Parc Adula

Progetto di parco nazionale

Maggiori informazioni

Paul Degonda

Paul Degonda 

Parc Adula ha voluto sapere dalla guida alpina, nonché membro del Gruppo di lavoro “Percorsi e sentieri”, Paul Degonda, gli aspetti umani e spirituali più belli e profondi della sua attività a contatto con la natura e il paesaggio.

 

PA. Quali sono gli aspetti che le piacciono e quelli che non le piacciono del suo lavoro?


PD. La cosa più bella del lavoro come guida alpina sono il posto di lavoro e l’attività lavorativa particolarmente varia.

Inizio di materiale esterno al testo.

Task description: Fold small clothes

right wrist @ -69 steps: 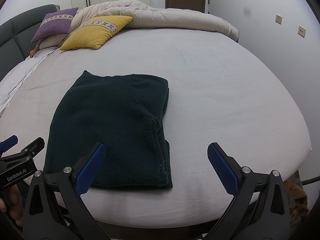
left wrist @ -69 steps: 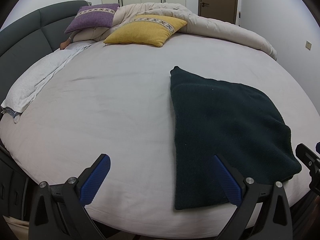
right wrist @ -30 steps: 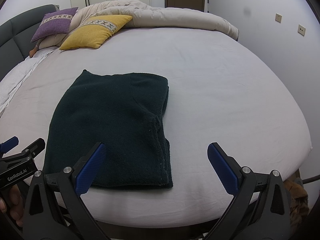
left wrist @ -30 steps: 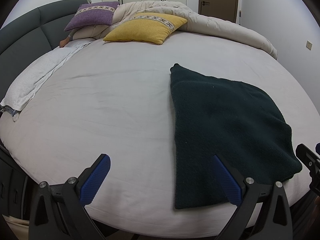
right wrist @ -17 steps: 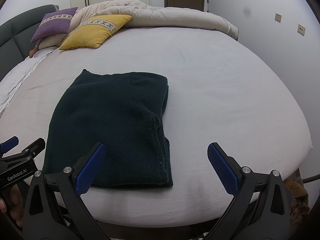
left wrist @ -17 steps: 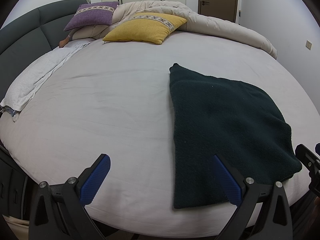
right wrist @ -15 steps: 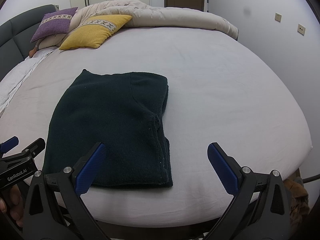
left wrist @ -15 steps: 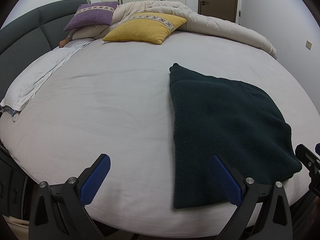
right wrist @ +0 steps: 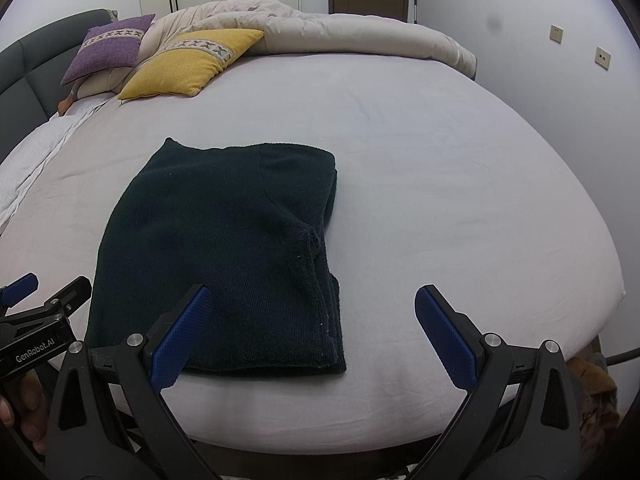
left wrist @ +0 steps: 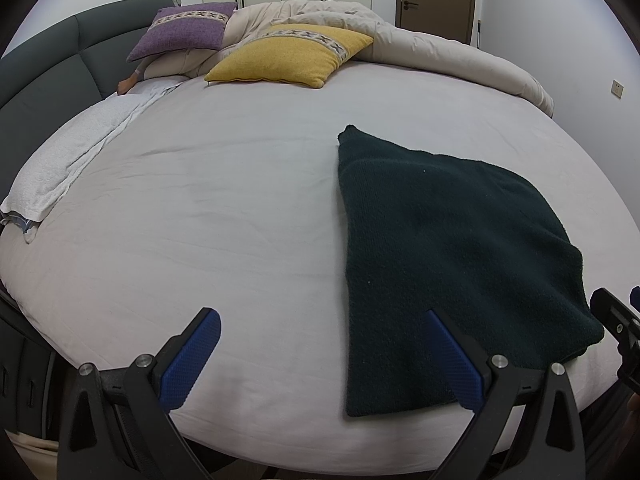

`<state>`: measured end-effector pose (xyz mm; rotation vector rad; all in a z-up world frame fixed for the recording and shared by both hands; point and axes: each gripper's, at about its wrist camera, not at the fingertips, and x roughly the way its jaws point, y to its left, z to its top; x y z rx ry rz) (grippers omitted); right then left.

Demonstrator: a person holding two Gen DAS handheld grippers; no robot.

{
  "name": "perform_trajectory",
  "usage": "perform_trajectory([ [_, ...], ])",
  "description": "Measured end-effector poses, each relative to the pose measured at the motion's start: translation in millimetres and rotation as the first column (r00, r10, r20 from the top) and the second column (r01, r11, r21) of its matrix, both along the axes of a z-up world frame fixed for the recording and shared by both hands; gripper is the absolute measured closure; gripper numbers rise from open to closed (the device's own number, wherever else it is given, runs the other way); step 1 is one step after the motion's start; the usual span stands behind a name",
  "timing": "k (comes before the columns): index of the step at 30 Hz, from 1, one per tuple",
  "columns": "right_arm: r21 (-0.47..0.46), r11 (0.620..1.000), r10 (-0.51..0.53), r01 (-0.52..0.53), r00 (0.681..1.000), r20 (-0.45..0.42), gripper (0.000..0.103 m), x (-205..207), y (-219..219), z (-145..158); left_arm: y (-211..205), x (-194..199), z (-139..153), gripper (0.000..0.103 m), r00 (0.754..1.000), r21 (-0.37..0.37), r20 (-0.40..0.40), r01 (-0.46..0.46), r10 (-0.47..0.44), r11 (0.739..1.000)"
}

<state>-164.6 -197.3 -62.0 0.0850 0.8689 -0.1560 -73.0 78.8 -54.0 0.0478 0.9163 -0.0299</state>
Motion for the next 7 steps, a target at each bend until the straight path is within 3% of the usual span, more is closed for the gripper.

Non c’è mai un giorno uguale all’altro – le condizioni, i territori e le persone cambiano continuamente. Lavoriamo immersi nella natura. Possiamo far risaltare ancora di più la maestosa e impetuosa bellezza e la selvaggia forza originaria della natura conducendo i nostri ospiti in luoghi che non riuscirebbero a raggiungere da soli. Ciò dà vita a esperienze meravigliose e indimenticabili – non solo per gli ospiti.

 

Ma la natura nasconde anche dei pericoli che vanno sempre valutati con grande attenzione: stiamo parlando di pericoli naturali come distacchi di ghiacciai, caduta di seracchi e di massi, temporali, crepacci, valanghe, fulmini e condizioni meteorologiche avverse, pericolo di scivolamento, di cadute e di trascinamento, procedure tattiche ecc. Bisogna sempre cercare di riconoscere preventivamente questi pericoli e prendere le decisioni giuste in base alle situazioni che si presentano.


PA. Quali persone si rivolgono a lei in qualità di guida alpina e quali informazioni fornisce loro per le loro escursioni in montagna?
 

PD. Il ventaglio degli ospiti è molto ampio, a seconda del tipo di attività richiesto. Ci sono persone che desiderano un’escursione speciale in un territorio “isolato”, con possibilmente tante informazioni sulla flora, sulla fauna e sull’ambiente. Poi ci sono ospiti che prediligono le discese nella neve fresca ma vogliono utilizzare gli impianti di risalita. Altri ancora cercano l’adrenalina e la sfida su una ripida parete nord oppure vogliono salire su montagne di paesi stranieri. Il mio obiettivo primario è quello di riportare tutti gli ospiti sani e salvi a casa – e far vivere loro esperienze uniche e indimenticabili in montagna trascorrendo piacevoli momenti in compagnia.
 

PA. Svolgendo il suo lavoro ha notato dei cambiamenti nel territorio?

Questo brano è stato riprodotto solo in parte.